The student uses repeated replication to solve simple problems involving ratios and rates,
e.g. 2:3 ➝ 4:6 ➝ 8:12 etc.
AM (EARLY AP)
ADDITION and SUBTRACTION
Addition and Subtraction of Decimals and Integers
The student can choose appropriately from a broad range of mental strategies to estimate answers and solve addition and subtraction problems involving decimals, integers, and related fractions.The student can also use multiplication and division to solve addition and subtraction problems with whole numbers.
e.g., 3.2 + 1.95 = 3.2 + 2 – 0.05 = 5.2 – 0.05 = 5.15 (compensation);
e.g., 6.03 – 5.8 = □ as 6.03 – 5 – 0.8 = 1.03 – 0.8 = 0.23 (standard place value partitioning) or as 5.8+ □ = 6.03 (reversibility)
e.g., □ + 3.98 = 7.04 as 3.98 + □ = 7.04, □ = 0.02 + 3.04 = 3.06 (commutativity)
e.g., 3/4 + 5/8 = ( 3/4 + 2/8 ) + 3/8 = 1 38 (partitioning fractions)
e.g., 81 – 36 = (9 x 9) – (4 x 9) = 5 x 9 (using factors) e.g., 28 + 33 + 27 + 30 + 32 = 5 􏰀 30 (averaging) e.g., +7 – -3 = +7 + +3 = +10 (equivalent operations on integers)
PROPORTIONS AND FRACTIONS
Fractions, Ratios, and Proportions by Multiplication (Revision)

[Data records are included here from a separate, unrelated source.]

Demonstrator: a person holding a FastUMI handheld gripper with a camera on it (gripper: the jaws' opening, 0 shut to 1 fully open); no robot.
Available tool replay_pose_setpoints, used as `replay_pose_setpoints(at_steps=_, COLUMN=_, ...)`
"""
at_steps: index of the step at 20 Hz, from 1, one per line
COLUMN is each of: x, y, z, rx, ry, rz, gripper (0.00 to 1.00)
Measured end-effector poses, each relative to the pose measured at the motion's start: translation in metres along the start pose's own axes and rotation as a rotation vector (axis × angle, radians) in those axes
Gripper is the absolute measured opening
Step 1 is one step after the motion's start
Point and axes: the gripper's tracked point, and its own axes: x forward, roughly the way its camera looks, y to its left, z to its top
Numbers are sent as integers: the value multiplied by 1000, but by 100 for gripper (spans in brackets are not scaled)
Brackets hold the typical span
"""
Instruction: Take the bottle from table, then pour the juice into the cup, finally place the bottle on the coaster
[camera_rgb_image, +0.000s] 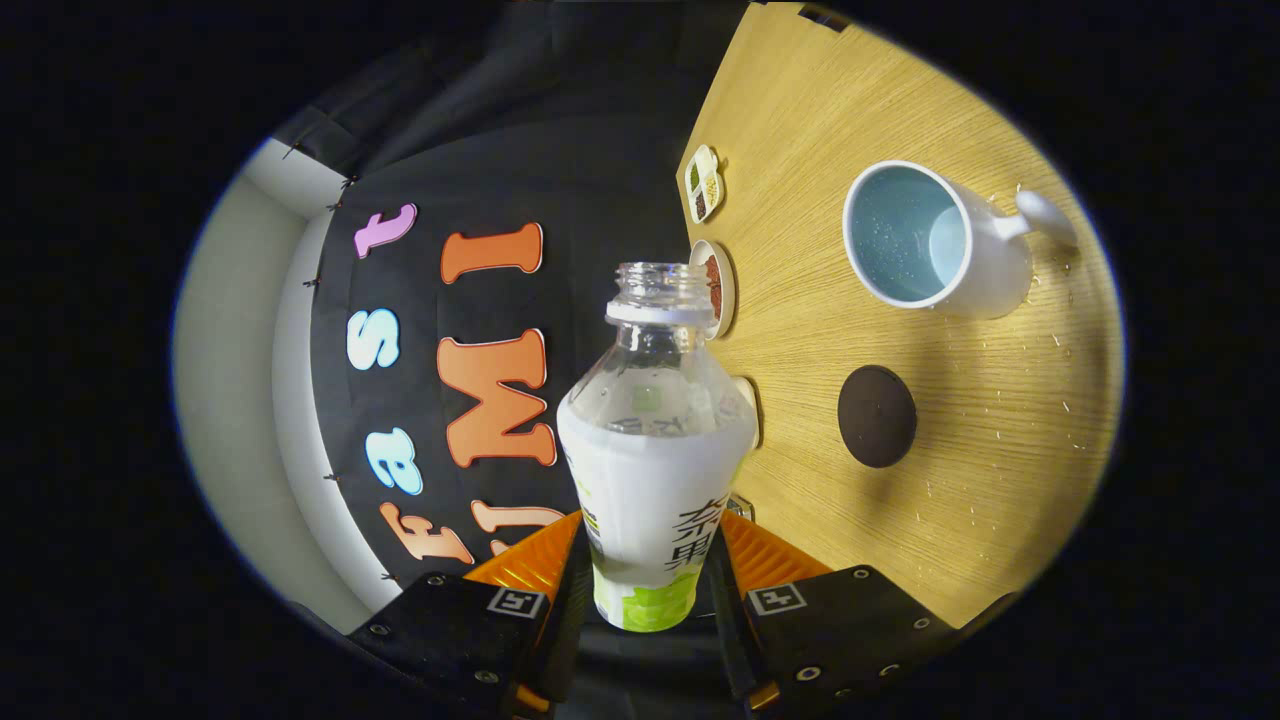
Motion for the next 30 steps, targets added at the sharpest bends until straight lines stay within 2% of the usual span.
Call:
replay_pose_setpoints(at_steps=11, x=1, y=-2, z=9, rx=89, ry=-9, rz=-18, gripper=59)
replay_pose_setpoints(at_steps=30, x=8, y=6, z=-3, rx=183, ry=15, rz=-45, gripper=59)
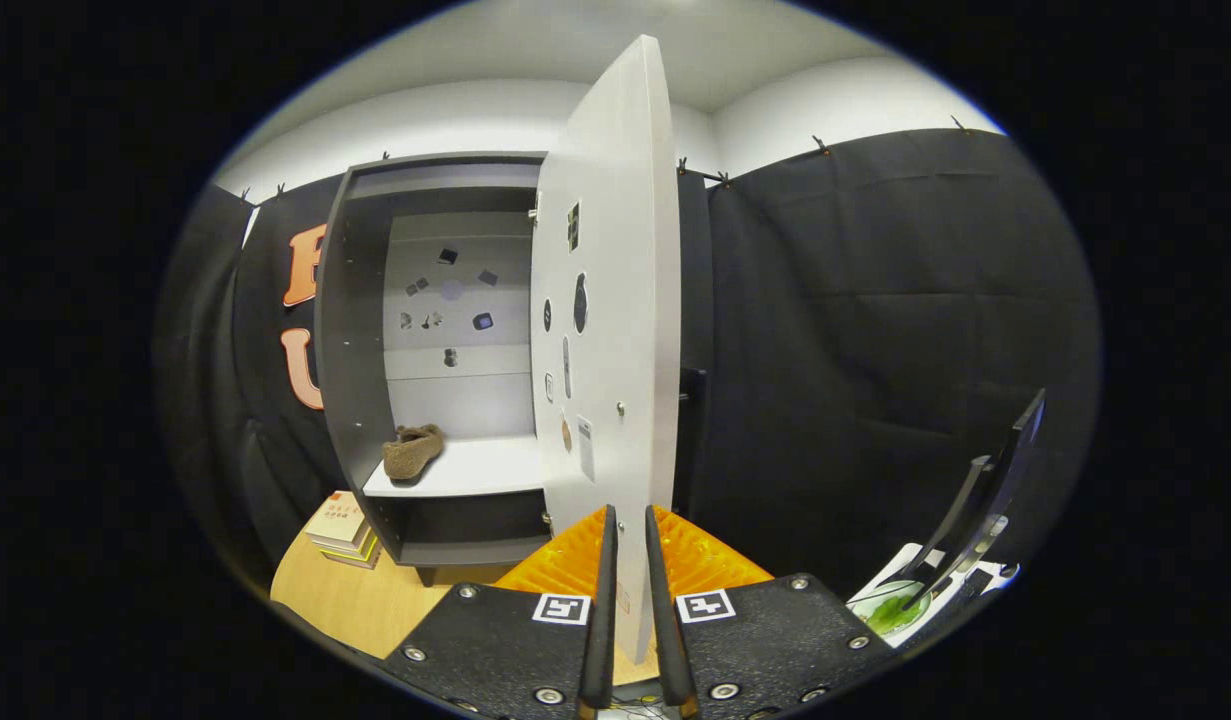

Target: Open the shoe cabinet door, grab the shoes and put them into the shoe cabinet, then close the shoe cabinet door.

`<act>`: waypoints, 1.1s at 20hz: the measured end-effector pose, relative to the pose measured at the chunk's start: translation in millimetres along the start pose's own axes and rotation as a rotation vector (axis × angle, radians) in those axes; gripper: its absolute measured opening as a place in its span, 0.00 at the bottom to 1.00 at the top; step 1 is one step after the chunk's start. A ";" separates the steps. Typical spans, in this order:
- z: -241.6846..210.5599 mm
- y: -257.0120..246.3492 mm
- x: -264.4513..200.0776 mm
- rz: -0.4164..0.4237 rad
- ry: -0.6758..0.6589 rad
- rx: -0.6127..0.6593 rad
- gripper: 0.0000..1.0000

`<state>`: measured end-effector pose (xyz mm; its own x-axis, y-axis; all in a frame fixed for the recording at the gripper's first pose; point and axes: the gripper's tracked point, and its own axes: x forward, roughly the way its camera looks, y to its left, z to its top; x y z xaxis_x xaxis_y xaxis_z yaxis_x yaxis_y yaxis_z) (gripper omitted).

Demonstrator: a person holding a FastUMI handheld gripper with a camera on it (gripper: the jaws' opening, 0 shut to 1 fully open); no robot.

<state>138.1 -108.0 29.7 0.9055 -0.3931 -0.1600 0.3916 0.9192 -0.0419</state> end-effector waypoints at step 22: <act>-180.0 171.0 -16.4 0.308 0.300 0.024 0.18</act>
<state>160.8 60.1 -152.4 0.8943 -0.0728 -0.4415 0.1175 0.9902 0.0749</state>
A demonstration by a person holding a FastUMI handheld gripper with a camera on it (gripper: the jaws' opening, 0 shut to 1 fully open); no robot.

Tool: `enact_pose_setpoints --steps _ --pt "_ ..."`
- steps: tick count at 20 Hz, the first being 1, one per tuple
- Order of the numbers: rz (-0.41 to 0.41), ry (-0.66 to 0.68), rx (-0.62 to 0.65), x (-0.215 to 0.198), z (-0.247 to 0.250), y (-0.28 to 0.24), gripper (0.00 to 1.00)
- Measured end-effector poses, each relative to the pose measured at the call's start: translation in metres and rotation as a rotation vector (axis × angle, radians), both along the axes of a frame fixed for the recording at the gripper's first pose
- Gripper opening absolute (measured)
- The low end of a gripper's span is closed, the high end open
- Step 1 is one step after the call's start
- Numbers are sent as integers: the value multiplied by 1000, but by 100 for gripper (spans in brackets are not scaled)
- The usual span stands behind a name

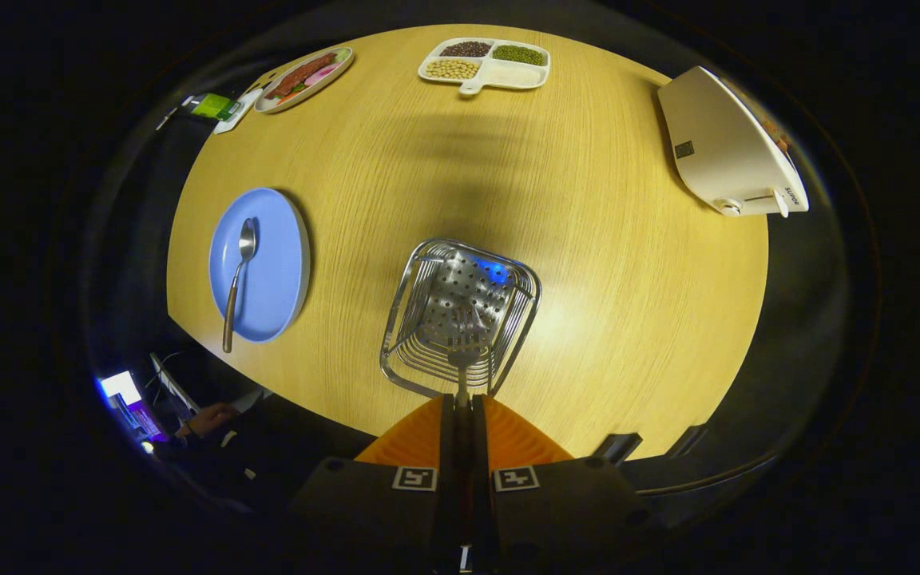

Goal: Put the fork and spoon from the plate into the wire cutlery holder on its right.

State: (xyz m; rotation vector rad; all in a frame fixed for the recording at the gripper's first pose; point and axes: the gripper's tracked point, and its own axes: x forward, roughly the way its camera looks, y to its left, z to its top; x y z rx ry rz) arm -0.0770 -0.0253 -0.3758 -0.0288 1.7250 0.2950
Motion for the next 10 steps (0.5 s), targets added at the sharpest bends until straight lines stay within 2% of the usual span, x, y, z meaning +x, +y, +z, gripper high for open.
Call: enact_pose_setpoints --steps 4,10 --pt "-33 -77 14 11 2 0 15" --pt "-113 -216 49 32 13 5 13"
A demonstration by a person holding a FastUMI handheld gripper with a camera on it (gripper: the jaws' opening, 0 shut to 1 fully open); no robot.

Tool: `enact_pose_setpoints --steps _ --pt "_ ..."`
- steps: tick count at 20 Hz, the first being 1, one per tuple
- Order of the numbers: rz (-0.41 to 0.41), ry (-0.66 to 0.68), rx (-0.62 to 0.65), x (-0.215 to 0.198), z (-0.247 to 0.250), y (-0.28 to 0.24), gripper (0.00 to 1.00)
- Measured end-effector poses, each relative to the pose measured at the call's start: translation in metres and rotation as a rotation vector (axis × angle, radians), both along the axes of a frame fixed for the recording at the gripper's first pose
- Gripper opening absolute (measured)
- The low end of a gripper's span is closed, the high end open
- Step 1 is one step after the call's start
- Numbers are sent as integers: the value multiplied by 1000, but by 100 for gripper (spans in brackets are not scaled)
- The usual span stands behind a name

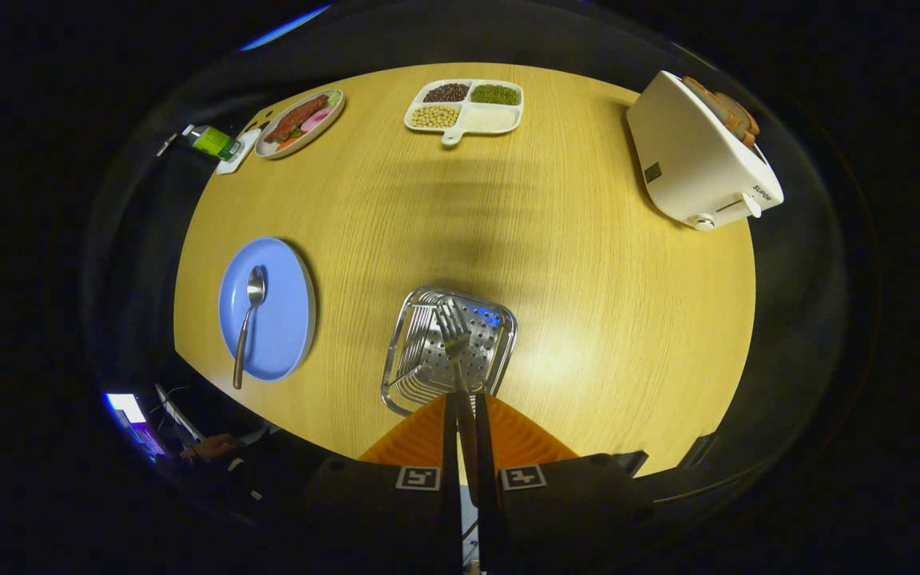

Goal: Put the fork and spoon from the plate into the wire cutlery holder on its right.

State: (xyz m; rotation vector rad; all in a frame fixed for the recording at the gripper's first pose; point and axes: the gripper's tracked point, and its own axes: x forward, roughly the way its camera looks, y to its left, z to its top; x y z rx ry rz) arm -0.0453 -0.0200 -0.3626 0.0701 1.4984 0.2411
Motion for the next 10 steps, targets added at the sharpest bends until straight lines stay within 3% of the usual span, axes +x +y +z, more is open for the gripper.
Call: enact_pose_setpoints --steps 3,6,8,10 --pt "-25 -91 67 7 27 23 14" --pt "-39 -149 170 5 54 69 26" --pt "-35 -163 226 -2 64 105 46" --pt "-14 -156 284 -13 68 145 49"
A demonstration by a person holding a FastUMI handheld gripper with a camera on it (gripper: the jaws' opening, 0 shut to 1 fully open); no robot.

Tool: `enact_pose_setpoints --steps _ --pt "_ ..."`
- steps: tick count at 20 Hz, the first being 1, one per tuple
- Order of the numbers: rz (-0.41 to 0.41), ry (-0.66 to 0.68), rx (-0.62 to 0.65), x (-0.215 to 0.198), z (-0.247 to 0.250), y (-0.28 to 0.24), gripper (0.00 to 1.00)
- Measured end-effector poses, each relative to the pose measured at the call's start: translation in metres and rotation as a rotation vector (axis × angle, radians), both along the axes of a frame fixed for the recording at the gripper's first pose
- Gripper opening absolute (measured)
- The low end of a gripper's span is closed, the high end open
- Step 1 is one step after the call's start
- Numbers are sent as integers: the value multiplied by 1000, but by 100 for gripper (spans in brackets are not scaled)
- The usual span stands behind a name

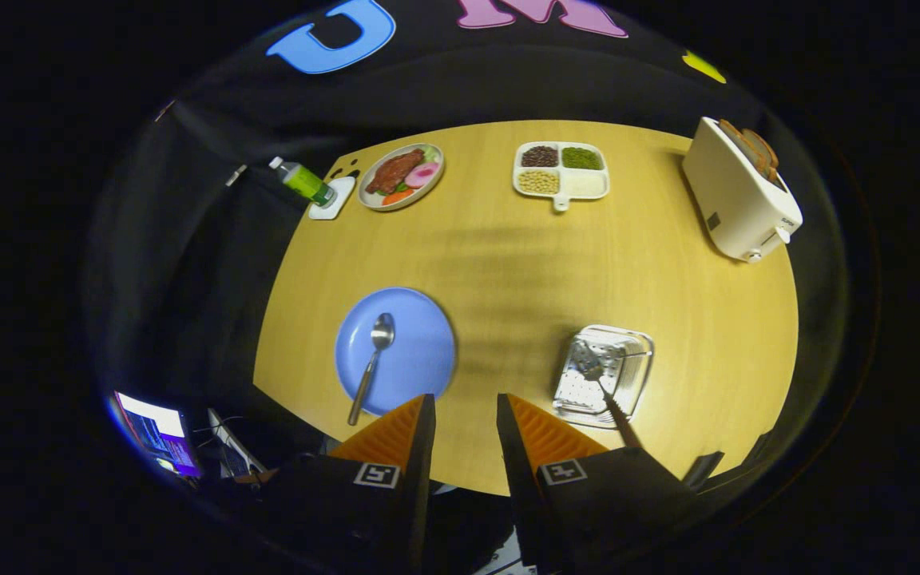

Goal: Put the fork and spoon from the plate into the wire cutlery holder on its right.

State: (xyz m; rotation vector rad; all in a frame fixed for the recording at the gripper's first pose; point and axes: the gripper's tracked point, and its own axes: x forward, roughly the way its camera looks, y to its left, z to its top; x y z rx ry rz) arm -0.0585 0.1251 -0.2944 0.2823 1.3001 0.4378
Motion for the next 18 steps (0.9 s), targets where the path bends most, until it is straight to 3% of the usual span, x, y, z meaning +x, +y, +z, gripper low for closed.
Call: enact_pose_setpoints --steps 4,8,18 --pt "32 38 75 -21 -12 78 49" --pt "34 93 71 -32 -51 130 49" --pt "21 175 -88 -39 -135 167 49"
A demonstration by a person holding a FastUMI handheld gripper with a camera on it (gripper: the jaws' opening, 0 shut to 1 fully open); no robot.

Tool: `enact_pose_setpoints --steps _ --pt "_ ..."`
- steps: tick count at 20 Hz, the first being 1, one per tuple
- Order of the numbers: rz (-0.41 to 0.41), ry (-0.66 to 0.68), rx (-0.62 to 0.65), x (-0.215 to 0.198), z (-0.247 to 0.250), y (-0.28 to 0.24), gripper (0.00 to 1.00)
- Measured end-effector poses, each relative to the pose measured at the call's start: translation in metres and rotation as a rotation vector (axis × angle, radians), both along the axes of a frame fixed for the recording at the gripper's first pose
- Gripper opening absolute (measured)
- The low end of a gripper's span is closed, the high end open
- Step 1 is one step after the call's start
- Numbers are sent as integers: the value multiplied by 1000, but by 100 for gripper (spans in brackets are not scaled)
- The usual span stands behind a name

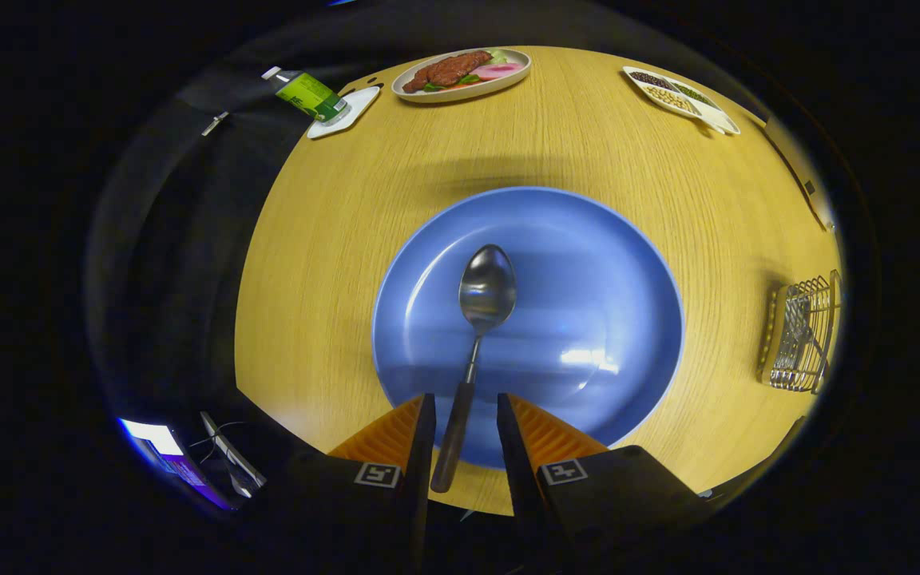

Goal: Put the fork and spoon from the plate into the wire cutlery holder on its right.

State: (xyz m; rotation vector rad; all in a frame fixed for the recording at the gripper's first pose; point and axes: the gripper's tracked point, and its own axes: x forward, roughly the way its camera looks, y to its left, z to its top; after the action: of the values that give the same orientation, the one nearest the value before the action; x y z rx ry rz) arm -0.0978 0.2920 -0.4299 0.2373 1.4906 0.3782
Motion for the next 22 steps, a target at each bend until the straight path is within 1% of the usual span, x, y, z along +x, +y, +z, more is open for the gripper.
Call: enact_pose_setpoints --steps 3,4,5,6,7,8,9,10,11,12,13,14,18,20,22 --pt "4 4 -56 -2 -16 2 49" --pt "-1 1 -84 -2 -20 0 49" --pt "-17 -15 -79 4 -19 3 49" --pt "-15 -6 -98 0 -23 2 36" --pt "-26 -13 -104 4 -21 -1 22" --pt "-28 -4 -95 2 -27 0 17" --pt "-31 -5 -83 1 -22 -1 13" --pt "-40 -5 -63 3 -22 -1 10" --pt "-57 -11 -44 3 -19 -2 9" --pt "-90 -38 -28 8 -16 -4 10" --pt "-117 -61 -21 14 -12 -9 6" --pt "-134 -75 -14 18 -7 -15 6" --pt "-200 -77 70 25 22 -32 6" --pt "-203 -89 107 26 44 -47 6" --pt "-184 -102 126 26 67 -70 6"
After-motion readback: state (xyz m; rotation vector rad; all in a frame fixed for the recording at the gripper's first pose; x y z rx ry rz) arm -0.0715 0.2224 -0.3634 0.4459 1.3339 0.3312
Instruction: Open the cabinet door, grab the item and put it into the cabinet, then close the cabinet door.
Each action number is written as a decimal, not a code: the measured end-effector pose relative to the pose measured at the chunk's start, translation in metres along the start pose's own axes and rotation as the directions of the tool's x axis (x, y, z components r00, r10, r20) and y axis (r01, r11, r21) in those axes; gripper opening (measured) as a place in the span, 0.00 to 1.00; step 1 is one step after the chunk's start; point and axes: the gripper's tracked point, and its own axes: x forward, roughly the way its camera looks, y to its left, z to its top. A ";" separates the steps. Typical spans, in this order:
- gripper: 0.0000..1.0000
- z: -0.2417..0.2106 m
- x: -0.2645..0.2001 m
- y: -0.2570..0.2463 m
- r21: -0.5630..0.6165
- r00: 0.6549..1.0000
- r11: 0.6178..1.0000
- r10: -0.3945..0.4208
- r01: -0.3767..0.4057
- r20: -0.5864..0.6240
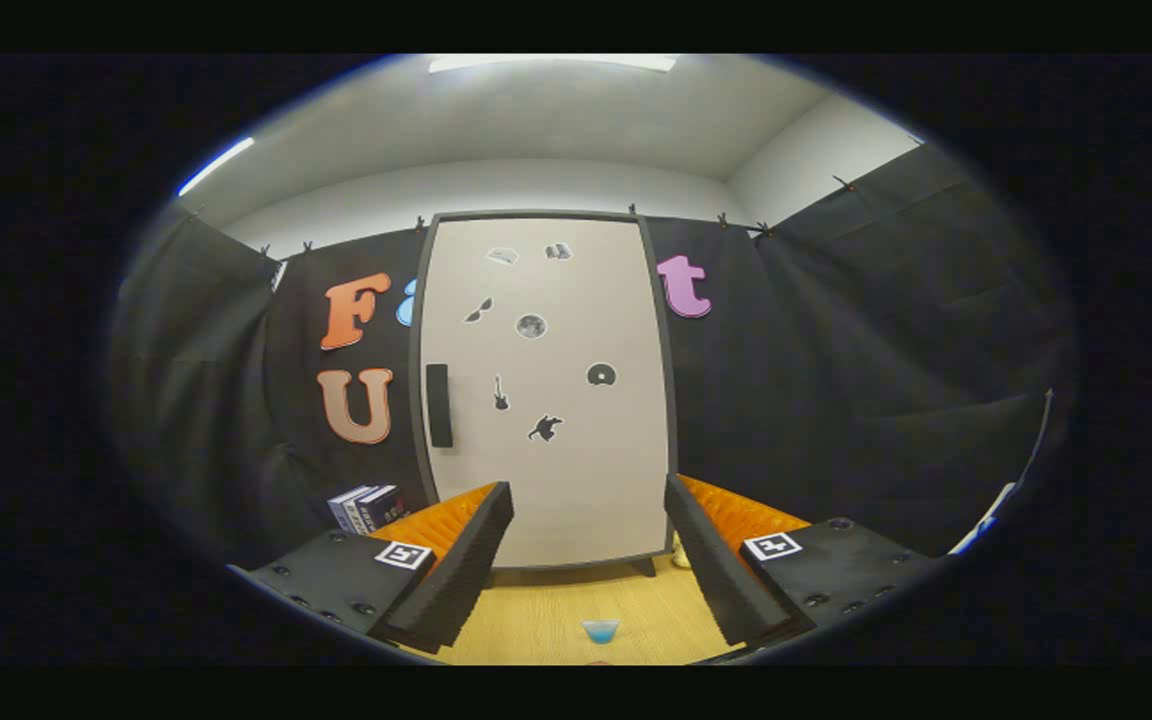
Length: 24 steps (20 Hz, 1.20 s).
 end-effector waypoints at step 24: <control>0.99 0.017 0.266 0.182 -0.045 0.974 0.982 0.174 -0.182 -0.143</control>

The student uses a range of multiplication and division strategies to estimate answers and solve problems with fractions, proportions, and ratios. These strategies involve linking division to fractional answers, e.g., 11÷3= 11/3 = 3 2/3
e.g., 13 ÷ 5 = (10 ÷ 5) + (3 ÷ 5) = 2 3/5
The student can also find simple equivalent fractions and rename common fractions as decimals and percentages.
e.g., 5/6 of 24 as 1/6 of 24 = 4, 5 x 4= 20 or 24 – 4 = 20
e.g., 3:5 as □ : 40, 8 x 5 = 40, 8 x 3 = 24
so □ = 24.
e.g., 3/4 = 75/100 = 75%= 0.75
AP
ADDITION AND SUBTRACTION
Addition and Subtraction of Fractions
The student uses a range of mental partitioning strategies to estimate answers and solve problems that involve adding and subtracting fractions, including decimals. The student is able to combine ratios and proportions with different amounts. The strategies include using partitions of fractions and “ones”, and finding equivalent fractions.
e.g.,2 3/4 – 1 2/3 = 1 + (3/4 – 2/3) = 1 + (9/12 – 8/12 ) = 1 1/12
(equivalent fractions) e.g., 20 counters in ratio of 2:3 combined with 60 counters in ratio 8:7 gives a combined ratio of 1:1.
MULTIPLICATION AND DIVISION
Multiplication and Division of Decimals/ Multiplication of Fractions
The student chooses appropriately from a range of mental strategies to estimate answers and solve problems that involve the multiplication of fractions and decimals. The student can also use mental strategies to solve simple division problems with decimals. These strategies involve the partitioning of fractions and relating the parts to one, converting decimals to fractions and vice versa, and recognising the effect of number size on the answer,e.g.,3.6 x 0.75= 3/4 x 3.6 = 2.7 (conversion and commutativity);
e.g., 2/3 x 3/4 = □ as 1/3 x 1/4 = 1/12 so 2/3 of 1/4 = 2/12 so 2/3 x 3/4 = 6/12 = 1/2
e.g., 7.2 ÷ 0.4 as 7.2 ÷ 0.8 = 9 so 7.2 ÷ 0.4 = 18 (doubling and halving with place value).
PROPORTIONS AND RATIOS
Fractions, Ratios, and Proportions by Re-unitising
The student chooses appropriately from a broad range of mental strategies to estimate answers and solve problems involving fractions, proportions, and ratios. These strategies involve using common factors, re-unitising of fractions, decimals and percentages, and finding relationships between and within ratios and simple rates.
e.g., 6:9 as □ :24, 6 x 1 1/2 = 9, □ x 1 1/2 = 24, □ = 16 (between unit multiplying); or 9 x 2 2/3 = 24, 6 x 2 2/3 = 16 (within unit multiplying)
e.g., 65% of 24: 50% of 24 is 12,10% of 24 is 2.4 so 5% is 1.2, 12 + 2.4 + 1.2 = 15.6 (partitioning percentages).